We at Answers in Genesis reject the naturalistic assumptions upon which many of these interpretations are based. For instance, we do not believe that God created the universe via a big bang. Consequently, we view these new images differently. The goodness that God saw in his making of astronomical bodies on day four (Genesis 1:18), as well as the “very good” that God pronounced at the conclusion of the creation week (Genesis 1:30), refers to completeness and functioning as intended. From this, we expect that distant galaxies will be very similar to nearby galaxies. Though they are not necessarily identical to nearby galaxies, the evidence thus far indicates that they are still galaxies all the way back. Furthermore, from the goodness of creation, creationists think that God made stars and galaxies at the same time, so there never was a time when one existed without the other.

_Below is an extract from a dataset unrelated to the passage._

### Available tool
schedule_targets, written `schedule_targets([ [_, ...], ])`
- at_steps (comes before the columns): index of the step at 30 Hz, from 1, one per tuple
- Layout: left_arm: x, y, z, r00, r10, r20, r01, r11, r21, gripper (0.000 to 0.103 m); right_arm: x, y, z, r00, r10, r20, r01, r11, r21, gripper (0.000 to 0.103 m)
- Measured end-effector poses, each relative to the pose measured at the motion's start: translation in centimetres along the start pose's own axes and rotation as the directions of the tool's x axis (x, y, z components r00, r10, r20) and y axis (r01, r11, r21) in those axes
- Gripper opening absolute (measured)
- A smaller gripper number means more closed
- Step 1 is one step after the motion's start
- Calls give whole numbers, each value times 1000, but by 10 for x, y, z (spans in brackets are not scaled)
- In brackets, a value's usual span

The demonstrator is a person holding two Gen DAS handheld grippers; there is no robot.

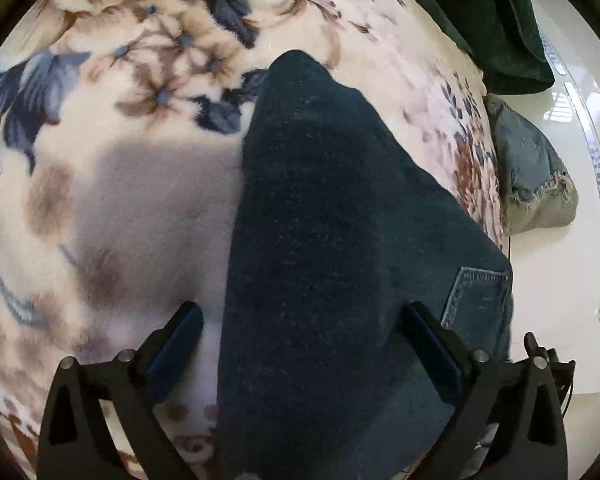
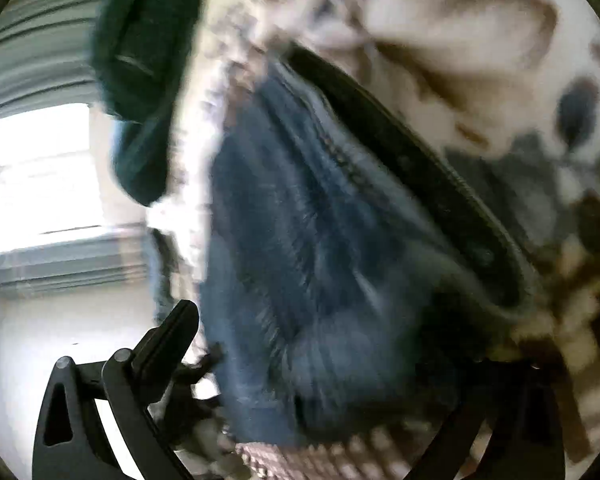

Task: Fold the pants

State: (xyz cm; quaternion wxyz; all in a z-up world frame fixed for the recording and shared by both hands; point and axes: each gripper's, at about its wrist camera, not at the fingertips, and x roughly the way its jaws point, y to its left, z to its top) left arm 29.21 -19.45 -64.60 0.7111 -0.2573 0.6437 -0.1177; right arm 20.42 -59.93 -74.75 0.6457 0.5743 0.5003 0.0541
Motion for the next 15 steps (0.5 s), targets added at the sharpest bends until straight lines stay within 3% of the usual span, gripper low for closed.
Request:
schedule_targets([
  [4, 2, 1, -1, 1000, 1, -6, -1, 1000, 13, 103, 5, 2, 5, 998, 52, 31, -53, 998, 18, 100],
  [5, 1, 2, -1, 1000, -2, -4, 2, 1000, 9, 103, 2, 7, 4, 995, 84, 48, -84, 996, 6, 76],
  [7, 2, 4, 1, 1000, -13, 4, 13, 1000, -19, 102, 0, 15, -1, 996, 57, 62, -56, 998, -28, 52],
  [10, -2, 5, 4, 1000, -2, 13, 2, 999, -35, 87, 2, 20, -5, 997, 7, 75, -4, 999, -37, 46],
  [12, -6, 1, 5, 1000, -14, 12, 14, 1000, -7, 65, 1, 20, -8, 996, -10, 85, 12, 1000, -24, 42],
  [15, -15, -2, 3, 1000, -10, 24, 10, 1000, 17, 48, -3, 27, -10, 996, -28, 89, 30, 999, -27, 38],
])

We at Answers in Genesis reject the naturalistic assumptions upon which many of these interpretations are based.
There is one other interesting fact that gets scant attention. The first JWST news story cited here reported the detection of elements heavier than helium at great distance. According to the big bang model, the universe began with just helium, hydrogen, and a tiny amount of lithium. All other elements supposedly were forged in stars and gradually increased the abundance of the elements heavier than helium. Astronomers call this process chemical enrichment. This process takes time, so astronomers do not expect to find many of the heavier elements at great distance. If they do, then that will require astronomers to rethink their theories about chemical enrichment and how soon stars formed in the universe. Knowing that God created a complete functioning universe, creationists expect that the JWST will reveal heavier elements existing at the greatest distance we can see galaxies. Time will tell us which expectation is correct.